## WORK ITEM
How many of the lines below include "black"? Give the number and no other words.

-- SUPPLIED RECORDS follows --

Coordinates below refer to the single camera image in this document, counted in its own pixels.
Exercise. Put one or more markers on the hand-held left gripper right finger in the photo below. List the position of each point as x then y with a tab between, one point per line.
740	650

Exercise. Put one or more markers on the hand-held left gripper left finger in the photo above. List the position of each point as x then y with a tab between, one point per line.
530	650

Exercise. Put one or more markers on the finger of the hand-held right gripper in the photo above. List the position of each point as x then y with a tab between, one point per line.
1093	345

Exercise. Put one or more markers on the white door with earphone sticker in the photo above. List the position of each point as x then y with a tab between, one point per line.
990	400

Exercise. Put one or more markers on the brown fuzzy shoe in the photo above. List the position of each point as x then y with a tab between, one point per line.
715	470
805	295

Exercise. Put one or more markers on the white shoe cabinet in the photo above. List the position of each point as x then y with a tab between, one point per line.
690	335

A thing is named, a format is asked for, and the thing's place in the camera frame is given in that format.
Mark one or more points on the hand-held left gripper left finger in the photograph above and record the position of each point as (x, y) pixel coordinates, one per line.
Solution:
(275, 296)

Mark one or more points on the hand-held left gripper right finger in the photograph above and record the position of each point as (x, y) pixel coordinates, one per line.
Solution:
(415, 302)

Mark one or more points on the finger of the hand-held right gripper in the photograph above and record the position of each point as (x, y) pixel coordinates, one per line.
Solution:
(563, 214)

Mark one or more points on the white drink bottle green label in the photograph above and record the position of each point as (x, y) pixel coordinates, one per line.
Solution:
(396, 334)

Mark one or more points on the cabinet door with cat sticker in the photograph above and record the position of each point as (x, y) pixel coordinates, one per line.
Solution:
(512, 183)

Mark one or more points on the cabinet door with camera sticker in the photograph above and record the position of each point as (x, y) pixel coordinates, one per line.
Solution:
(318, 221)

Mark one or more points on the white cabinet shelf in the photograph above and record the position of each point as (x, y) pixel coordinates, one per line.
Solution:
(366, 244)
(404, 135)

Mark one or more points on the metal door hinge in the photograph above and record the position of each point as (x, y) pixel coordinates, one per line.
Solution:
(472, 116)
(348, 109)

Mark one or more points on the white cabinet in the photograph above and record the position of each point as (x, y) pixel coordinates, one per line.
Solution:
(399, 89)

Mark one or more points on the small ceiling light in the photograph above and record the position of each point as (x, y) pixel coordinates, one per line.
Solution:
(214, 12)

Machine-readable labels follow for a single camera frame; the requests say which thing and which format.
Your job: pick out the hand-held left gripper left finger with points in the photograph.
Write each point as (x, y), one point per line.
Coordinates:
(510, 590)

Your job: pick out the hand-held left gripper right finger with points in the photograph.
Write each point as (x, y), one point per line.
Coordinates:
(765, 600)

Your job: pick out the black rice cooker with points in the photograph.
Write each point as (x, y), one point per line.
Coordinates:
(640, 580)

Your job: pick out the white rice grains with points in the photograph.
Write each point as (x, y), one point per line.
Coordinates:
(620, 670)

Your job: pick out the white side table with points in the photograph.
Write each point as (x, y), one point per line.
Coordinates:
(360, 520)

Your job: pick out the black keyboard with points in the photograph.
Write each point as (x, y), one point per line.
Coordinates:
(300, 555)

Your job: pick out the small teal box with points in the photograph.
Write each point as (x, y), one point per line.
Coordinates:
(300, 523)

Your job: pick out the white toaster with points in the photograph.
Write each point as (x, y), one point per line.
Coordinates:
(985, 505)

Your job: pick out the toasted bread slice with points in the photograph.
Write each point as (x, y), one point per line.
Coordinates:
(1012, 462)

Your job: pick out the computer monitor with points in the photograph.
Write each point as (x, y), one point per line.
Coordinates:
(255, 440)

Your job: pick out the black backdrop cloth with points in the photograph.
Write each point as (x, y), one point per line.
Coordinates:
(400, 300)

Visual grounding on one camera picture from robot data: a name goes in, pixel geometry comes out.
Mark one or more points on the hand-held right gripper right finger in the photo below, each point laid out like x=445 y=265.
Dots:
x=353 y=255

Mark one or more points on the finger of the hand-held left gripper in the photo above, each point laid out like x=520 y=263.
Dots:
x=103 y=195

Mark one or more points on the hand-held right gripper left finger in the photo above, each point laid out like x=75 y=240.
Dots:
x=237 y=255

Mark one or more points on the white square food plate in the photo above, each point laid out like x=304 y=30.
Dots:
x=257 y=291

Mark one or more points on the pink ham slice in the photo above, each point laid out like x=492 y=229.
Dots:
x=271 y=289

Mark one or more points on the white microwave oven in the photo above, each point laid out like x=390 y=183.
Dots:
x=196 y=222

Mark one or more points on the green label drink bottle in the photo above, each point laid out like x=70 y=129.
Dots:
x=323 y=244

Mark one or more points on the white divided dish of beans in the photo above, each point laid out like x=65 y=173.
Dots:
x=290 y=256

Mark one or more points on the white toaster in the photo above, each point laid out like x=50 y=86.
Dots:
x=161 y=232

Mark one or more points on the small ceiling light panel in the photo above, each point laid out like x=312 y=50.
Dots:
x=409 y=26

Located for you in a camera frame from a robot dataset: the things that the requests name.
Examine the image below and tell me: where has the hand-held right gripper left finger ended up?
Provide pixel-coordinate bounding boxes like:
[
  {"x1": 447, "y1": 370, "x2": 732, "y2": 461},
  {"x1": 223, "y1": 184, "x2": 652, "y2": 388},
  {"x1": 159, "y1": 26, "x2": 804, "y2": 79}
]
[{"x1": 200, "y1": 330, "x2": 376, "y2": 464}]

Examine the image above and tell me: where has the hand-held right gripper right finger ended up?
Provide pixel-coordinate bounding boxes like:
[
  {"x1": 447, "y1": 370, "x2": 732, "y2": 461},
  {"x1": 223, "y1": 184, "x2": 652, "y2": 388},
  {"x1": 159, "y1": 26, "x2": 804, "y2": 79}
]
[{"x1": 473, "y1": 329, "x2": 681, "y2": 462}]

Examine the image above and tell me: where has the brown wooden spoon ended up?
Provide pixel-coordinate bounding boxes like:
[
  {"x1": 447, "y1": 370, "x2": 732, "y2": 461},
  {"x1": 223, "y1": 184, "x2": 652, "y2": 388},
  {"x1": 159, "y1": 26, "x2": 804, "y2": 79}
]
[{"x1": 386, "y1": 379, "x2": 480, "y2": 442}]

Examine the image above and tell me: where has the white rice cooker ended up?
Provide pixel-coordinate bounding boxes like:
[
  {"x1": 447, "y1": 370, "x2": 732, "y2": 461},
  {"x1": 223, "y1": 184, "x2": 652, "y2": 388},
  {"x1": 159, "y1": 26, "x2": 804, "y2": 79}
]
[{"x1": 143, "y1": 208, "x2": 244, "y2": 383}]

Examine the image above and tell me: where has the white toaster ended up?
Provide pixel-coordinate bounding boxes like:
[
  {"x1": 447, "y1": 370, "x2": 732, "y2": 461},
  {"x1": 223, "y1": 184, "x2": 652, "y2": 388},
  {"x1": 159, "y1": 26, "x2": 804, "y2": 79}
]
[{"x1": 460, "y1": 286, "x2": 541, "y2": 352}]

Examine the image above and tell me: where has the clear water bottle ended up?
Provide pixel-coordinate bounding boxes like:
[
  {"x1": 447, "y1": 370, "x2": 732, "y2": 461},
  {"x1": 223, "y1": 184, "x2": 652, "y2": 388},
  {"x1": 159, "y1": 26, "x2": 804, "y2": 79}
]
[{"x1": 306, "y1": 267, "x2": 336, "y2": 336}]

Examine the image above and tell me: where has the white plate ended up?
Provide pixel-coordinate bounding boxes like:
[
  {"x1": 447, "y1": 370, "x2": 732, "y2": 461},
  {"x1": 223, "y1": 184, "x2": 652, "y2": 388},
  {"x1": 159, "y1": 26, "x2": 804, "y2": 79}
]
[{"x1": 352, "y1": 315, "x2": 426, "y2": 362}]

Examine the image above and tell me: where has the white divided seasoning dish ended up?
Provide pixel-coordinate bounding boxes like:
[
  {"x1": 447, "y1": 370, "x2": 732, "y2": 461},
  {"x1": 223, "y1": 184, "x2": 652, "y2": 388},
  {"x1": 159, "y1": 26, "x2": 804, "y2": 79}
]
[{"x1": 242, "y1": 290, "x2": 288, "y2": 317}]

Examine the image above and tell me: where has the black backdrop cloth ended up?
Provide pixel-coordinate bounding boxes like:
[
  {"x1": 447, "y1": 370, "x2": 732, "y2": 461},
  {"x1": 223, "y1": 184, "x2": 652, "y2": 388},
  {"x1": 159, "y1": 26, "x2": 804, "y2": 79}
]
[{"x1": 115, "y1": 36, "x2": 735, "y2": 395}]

-- SUPPLIED RECORDS concluded --

## TASK ANSWER
4